執念
エドワードは勝った、と言う感覚を長年の実践経験による勘で捉えていました。
獣の中には心臓を打ち抜こうが脳天を打ち抜こうがお構いなしに生きてくる奴がまれにいるものです。 しかしエドワードは生物の死と言う感覚を第六感によって確信的に感じていたのです。
今回の場合も例外は無い、筈でした。
「敵」はまだ生きている。
紫外線によって自らの体を燃やし「ゴッド・バード」となって。
奴は死にもの狂いになってエドワードに突進しました。
燃えた羽が爆発を起こし大きな雪崩をも引き起こしました。
エドワードはそれをひょいひょい避けていきました。
時間と共に体が朽ち、放っておけばいずれ死ぬことは確実。 利口なエドワードは攻撃をやめ逃げることに専念しました。

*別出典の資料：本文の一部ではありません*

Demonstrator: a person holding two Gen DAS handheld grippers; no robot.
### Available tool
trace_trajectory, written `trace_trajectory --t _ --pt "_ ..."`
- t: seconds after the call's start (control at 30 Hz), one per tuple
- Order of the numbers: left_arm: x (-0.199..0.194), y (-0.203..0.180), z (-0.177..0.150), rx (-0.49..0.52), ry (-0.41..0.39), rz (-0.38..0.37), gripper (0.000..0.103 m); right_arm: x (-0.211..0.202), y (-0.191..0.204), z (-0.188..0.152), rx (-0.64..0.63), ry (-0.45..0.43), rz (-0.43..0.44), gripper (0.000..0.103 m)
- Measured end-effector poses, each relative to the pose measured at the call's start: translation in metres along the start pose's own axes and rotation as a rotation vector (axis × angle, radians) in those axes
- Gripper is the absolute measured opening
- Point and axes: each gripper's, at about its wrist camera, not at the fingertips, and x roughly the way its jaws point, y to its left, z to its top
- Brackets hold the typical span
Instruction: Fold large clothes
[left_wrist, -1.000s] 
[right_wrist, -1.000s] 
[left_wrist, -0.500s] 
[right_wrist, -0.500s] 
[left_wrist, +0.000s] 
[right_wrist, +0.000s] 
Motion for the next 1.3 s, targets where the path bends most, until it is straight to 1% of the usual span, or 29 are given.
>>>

敵に背を向け音を頼りに攻撃を避けてきたエドワードですが、明らかな音の変化に気付き、ふと振り向いてみました。
そこには最早羽毛も、肉も無く骨だけとなった奴が確かに羽ばたき飛んできている光景がありました。
あまりに信じられない光景に怯み、思わず雪崩に足をとられてしまいました。
隙を見せたのも束の間奴は一気に間合いを詰めてこちらに猛スピードで突進して来ます、エドワードももうだめかと諦めかけたその時。
奴の骨は当然生気を失ったかのように崩れ落ち、動かなくなりました。
その時やっと、エベレスト山の頂上に奴の巣があり、そこに産まれたばかりの雛とやけに多くある卵に気が付きました。
エドワードはそれをしり目に敵の骨を持ってアメリカに帰りました。